Impact of Red Sea Shipping Disruptions on Vietnamese Exports

Impact of Red Sea Shipping Disruptions on Vietnamese Exports

Experts are warning of potential declines in Vietnam’s major exports to Europe and the Middle East, such as garments, coffee, and smartphones, due to worsening disruptions in Red Sea shipping and rising freight costs.

Pham Quang Anh, CEO of garment firm Dony, highlighted the significant delays in shipments caused by conflicts in the Red Sea region.

A journey that typically takes 28-30 days now extends to three months due to shipping delays.

Freight rates have surged, with costs for a 40-foot container skyrocketing to US$5,300 from $1,400 at the end of last year.

Transport expenses from Vietnam to Europe have also surged, nearly tripling for routes to Hamburg, Germany.

The disruptions have led to longer shipping routes, such as the Singapore-Rotterdam route taking 36 days instead of the usual 26, as vessels navigate around Africa’s southern tip.

Garments and footwear exports, which heavily rely on sea transport due to low profit margins, are particularly affected. Air transport is not a feasible alternative for these goods.

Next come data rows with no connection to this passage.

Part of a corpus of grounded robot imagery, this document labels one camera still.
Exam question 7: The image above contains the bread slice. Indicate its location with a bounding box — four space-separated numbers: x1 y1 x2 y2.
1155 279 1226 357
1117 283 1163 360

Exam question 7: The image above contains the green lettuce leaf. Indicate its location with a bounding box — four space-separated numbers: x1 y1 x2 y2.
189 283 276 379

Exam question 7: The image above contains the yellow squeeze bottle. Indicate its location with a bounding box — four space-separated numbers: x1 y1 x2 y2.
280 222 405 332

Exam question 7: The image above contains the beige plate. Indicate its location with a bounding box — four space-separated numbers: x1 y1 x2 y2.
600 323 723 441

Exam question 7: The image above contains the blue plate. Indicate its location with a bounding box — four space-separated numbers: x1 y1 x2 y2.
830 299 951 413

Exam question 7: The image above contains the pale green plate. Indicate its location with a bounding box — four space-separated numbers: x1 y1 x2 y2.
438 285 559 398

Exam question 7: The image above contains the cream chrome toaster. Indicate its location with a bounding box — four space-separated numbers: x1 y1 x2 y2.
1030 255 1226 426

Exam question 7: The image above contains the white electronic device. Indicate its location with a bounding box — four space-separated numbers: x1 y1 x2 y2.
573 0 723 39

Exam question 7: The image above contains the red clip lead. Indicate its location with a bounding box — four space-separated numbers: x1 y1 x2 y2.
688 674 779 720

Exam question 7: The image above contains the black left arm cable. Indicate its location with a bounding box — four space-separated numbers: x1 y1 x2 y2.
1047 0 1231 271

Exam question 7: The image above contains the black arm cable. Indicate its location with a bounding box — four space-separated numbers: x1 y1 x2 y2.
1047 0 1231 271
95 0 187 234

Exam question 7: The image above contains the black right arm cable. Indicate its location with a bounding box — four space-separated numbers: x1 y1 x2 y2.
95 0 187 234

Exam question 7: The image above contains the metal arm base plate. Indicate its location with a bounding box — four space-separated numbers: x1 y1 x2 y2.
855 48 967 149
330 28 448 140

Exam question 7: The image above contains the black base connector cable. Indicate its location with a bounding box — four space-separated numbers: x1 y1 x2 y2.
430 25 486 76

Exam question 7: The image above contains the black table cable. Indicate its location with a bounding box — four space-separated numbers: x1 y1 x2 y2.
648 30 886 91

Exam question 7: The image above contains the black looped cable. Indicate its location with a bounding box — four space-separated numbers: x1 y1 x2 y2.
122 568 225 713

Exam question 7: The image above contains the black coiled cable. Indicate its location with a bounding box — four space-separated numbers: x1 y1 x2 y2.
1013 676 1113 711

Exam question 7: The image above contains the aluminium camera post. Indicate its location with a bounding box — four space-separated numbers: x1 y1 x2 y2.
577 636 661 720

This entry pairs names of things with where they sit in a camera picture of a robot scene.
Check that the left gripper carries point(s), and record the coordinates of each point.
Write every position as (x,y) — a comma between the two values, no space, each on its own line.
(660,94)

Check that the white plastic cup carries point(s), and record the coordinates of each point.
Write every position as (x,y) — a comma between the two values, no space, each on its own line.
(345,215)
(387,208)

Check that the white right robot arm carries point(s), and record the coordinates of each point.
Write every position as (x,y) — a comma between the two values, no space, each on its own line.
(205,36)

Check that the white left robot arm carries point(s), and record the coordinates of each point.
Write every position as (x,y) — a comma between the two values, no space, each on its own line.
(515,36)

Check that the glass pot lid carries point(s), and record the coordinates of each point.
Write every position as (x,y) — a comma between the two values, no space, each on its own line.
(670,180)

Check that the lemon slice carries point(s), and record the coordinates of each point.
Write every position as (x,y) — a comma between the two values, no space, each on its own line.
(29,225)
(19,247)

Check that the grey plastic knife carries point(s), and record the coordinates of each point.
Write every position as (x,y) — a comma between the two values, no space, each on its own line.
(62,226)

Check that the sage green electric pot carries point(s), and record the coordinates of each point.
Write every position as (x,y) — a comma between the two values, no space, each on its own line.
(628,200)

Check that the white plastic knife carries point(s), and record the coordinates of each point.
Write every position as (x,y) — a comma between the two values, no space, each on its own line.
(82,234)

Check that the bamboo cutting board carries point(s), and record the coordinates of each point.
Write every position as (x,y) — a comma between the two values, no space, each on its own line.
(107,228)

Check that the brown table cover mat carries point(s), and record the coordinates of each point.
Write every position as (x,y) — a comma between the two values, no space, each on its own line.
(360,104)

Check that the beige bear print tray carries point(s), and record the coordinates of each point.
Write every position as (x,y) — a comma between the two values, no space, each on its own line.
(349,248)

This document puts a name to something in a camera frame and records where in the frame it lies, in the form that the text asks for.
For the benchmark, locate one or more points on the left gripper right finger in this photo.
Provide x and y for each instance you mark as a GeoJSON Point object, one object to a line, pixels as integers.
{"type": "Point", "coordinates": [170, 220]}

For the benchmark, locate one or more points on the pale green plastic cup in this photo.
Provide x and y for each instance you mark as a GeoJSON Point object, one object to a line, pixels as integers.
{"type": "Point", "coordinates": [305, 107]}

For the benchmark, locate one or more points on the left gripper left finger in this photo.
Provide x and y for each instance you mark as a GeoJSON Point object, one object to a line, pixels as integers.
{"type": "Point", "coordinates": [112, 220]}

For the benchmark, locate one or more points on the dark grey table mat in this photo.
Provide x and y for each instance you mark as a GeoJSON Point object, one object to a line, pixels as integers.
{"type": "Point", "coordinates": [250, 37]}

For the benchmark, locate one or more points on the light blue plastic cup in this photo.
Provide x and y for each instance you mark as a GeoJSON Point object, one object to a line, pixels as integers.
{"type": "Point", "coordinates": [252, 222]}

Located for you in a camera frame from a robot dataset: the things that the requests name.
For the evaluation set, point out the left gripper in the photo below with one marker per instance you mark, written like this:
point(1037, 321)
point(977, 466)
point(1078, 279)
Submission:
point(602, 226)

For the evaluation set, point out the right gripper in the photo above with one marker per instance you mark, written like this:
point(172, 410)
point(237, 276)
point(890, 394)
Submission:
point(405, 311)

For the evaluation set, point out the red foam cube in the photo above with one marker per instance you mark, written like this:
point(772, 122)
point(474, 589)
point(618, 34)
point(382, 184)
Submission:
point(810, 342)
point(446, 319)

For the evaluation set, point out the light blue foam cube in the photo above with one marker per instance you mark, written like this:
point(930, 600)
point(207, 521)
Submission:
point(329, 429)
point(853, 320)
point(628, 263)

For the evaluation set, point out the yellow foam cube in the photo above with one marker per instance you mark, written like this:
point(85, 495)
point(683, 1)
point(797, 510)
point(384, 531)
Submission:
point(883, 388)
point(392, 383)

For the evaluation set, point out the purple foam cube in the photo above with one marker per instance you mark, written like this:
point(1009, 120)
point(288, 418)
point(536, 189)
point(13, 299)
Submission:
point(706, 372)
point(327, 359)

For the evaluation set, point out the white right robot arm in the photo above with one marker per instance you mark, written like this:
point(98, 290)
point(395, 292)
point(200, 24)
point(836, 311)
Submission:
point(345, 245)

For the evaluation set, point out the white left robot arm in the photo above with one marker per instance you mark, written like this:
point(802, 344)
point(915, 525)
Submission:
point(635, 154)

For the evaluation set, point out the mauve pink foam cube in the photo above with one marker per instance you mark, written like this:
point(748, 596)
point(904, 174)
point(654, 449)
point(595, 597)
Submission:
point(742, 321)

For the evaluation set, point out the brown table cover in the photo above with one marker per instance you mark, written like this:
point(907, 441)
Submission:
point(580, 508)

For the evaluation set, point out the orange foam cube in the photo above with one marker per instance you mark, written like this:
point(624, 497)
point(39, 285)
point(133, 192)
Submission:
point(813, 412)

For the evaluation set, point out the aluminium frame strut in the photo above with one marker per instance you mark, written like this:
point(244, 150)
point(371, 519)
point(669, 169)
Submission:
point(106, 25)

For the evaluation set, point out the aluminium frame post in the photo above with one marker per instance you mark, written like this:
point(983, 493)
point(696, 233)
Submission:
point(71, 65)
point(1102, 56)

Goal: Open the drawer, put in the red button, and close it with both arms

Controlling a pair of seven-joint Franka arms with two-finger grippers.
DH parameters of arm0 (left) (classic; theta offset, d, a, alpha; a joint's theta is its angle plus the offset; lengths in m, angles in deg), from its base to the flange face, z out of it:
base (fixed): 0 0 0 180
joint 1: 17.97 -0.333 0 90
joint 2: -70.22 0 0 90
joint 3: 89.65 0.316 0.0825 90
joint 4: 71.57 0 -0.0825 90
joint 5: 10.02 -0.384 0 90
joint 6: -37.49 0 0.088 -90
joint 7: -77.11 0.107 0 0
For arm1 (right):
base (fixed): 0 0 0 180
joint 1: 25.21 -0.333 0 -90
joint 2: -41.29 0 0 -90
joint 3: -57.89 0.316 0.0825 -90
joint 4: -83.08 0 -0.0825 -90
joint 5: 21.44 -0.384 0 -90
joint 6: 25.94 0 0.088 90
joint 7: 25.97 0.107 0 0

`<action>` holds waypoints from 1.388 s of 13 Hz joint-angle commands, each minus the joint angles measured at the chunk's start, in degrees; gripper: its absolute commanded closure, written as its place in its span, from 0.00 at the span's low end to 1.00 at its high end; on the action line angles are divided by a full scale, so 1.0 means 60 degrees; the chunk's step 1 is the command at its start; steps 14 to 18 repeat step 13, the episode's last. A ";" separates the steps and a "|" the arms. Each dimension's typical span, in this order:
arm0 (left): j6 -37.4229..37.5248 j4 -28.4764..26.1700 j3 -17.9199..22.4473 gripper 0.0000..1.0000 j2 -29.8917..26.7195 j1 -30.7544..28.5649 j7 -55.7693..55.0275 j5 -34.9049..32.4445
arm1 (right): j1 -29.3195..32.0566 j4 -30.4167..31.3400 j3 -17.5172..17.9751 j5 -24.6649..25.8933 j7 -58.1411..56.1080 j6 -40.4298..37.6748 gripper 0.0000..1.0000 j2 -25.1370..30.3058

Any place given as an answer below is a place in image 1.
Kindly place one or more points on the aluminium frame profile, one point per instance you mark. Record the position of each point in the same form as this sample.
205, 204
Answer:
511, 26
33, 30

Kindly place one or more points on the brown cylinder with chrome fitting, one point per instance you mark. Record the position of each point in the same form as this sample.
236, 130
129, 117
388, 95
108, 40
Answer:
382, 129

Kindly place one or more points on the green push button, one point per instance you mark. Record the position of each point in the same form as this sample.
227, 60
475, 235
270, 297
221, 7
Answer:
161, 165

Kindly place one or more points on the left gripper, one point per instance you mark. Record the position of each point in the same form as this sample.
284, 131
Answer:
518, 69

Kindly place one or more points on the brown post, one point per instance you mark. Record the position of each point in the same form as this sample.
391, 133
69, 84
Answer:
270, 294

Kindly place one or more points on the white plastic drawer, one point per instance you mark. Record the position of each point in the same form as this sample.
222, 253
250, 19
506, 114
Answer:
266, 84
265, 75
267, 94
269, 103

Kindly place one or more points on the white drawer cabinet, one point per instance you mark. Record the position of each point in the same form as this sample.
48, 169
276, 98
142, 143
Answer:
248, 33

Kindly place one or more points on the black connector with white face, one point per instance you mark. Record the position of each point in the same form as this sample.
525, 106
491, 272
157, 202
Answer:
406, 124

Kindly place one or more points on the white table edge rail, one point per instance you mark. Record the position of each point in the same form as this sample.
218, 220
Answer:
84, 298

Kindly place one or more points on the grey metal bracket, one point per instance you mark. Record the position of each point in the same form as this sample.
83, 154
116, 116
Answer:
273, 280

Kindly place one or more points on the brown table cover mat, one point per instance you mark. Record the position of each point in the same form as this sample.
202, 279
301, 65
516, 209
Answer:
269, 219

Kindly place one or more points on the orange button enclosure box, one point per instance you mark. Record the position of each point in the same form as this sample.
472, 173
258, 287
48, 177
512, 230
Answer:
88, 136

Financial services provider HSBC predicts that shipping disruptions will worsen in the second quarter, impacting all exports to Europe and the Middle East, including major commodities like coffee and smartphones.

Increased costs and disruptions are expected to erode the competitiveness of Vietnamese exports, according to experts and officials at the 12th Ocean Dialogue.

Dr. Irfan Ulhaq and Dr. Majo George from RMIT Vietnam emphasize the need for businesses to reassess their supply chains and explore alternative shipping routes or technologies like AI and blockchain.

In the meantime, many exporters are resorting to air transport or shifting focus to domestic and other markets with less logistical challenges until the shipping disruptions are resolved.